Mainz Sand Dunes
The Mainz Sand Dunes (German: Großer Sand) are a small geological and botanical supra-region and important nature preserve in Mainz, Germany. Within this protected area rare plants and animals can be found. Some of the species represented here, such as the Purple Golden-drop, (Onosma arenaria) grow only here and in small numbers.
The sand dunes developed after the last ice age (Würm glaciation) and the first resettlement of grassland plants occurred approximately 12,000 years ago. The dry sandy soils are poor of nutrients but relict flora from the glaciation grasslands grow favorably. These plants are found otherwise only in southeast-European, inner-Asiatic (Pontic Steppe) areas and in the Mediterranean respectively. The effective surface of the protected landscape is rather small at 1.27 square kilometers.

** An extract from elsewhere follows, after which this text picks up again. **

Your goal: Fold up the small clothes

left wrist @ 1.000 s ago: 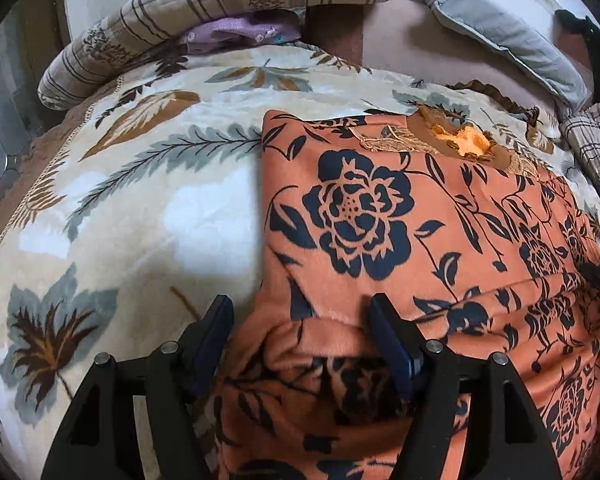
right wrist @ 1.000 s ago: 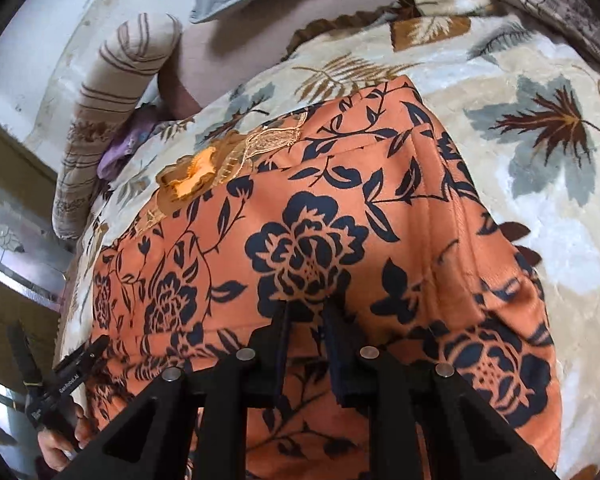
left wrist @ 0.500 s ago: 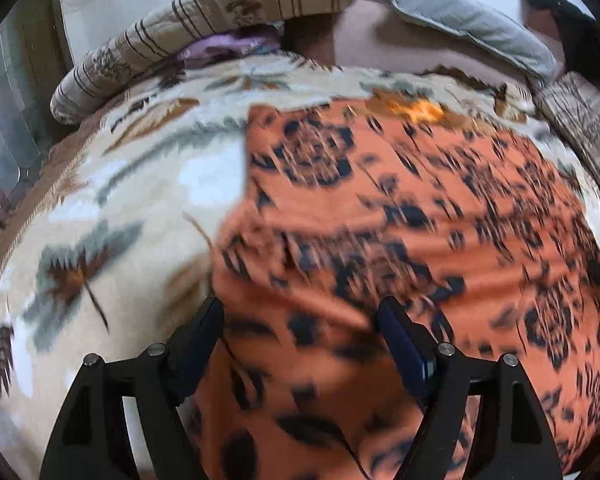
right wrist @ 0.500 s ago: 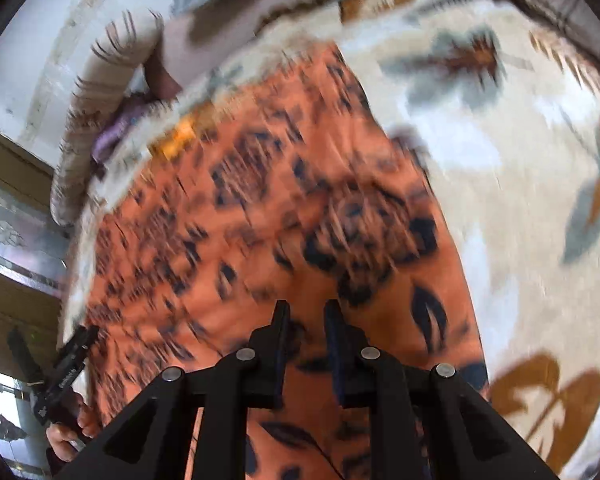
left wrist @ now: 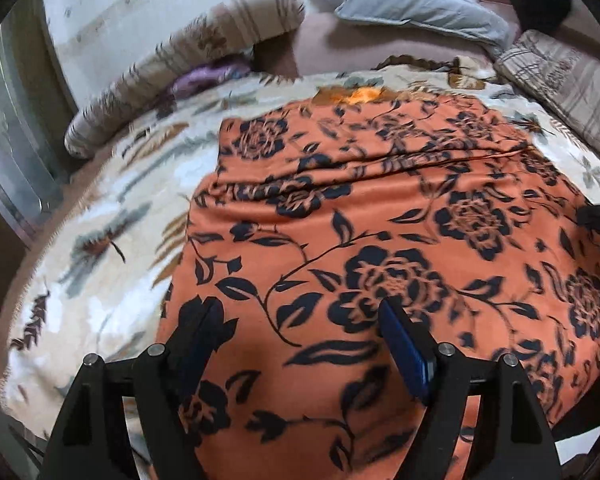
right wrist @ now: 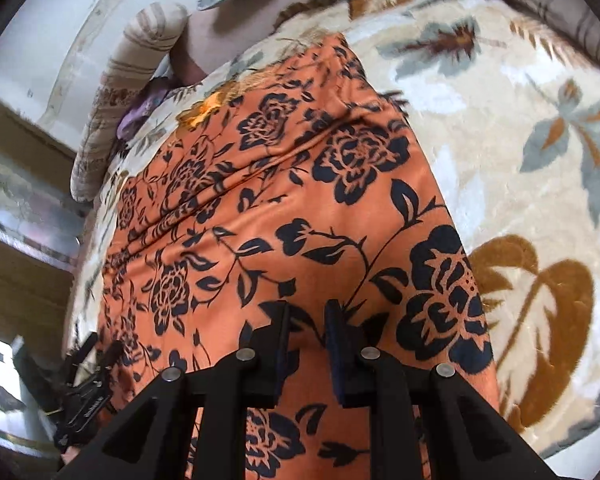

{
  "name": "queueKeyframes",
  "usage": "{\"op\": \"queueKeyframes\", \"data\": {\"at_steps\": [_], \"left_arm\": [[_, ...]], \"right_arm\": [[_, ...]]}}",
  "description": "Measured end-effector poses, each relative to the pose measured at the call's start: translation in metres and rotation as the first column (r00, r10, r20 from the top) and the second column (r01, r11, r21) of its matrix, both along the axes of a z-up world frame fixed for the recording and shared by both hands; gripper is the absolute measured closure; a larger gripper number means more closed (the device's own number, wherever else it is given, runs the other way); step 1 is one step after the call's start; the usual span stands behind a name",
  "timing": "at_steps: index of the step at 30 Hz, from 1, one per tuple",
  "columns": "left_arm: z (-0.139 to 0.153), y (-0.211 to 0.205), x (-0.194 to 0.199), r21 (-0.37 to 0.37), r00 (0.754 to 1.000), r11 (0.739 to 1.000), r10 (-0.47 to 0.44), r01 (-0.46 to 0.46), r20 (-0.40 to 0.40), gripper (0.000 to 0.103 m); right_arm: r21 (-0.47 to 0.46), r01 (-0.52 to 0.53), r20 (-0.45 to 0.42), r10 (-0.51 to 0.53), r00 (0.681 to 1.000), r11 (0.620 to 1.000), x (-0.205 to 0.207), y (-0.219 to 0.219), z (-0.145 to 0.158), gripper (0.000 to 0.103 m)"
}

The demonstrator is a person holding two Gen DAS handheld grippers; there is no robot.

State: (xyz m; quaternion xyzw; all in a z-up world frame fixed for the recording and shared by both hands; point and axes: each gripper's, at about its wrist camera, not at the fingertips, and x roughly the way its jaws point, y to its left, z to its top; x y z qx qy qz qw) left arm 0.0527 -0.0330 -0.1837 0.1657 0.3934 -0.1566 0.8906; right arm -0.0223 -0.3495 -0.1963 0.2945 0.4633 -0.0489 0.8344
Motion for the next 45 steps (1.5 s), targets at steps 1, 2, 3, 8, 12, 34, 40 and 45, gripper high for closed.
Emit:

The Sand Dunes can be found between the suburbs Gonsenheim and Mombach and stretches up to the floodplains beginning in Mombach. Bordering the dunes is the Lennebergwald, with an area of 7 km² and therefore the biggest contiguous forest in Rheinhessen. The Lenneberg forest is also protected and shows to some extent the same flora and fauna.
The development of the sand dunes
In the late Pleistocene, just before the end of the last ice age and during the short summers, sand-drifts were blown from the Rhine Valley into the area of the present dunes, forming this unique geology. The soil consists almost solely of high lime component with fine white sand, which barely retains water and nutritive but is easily warmed by sunlight.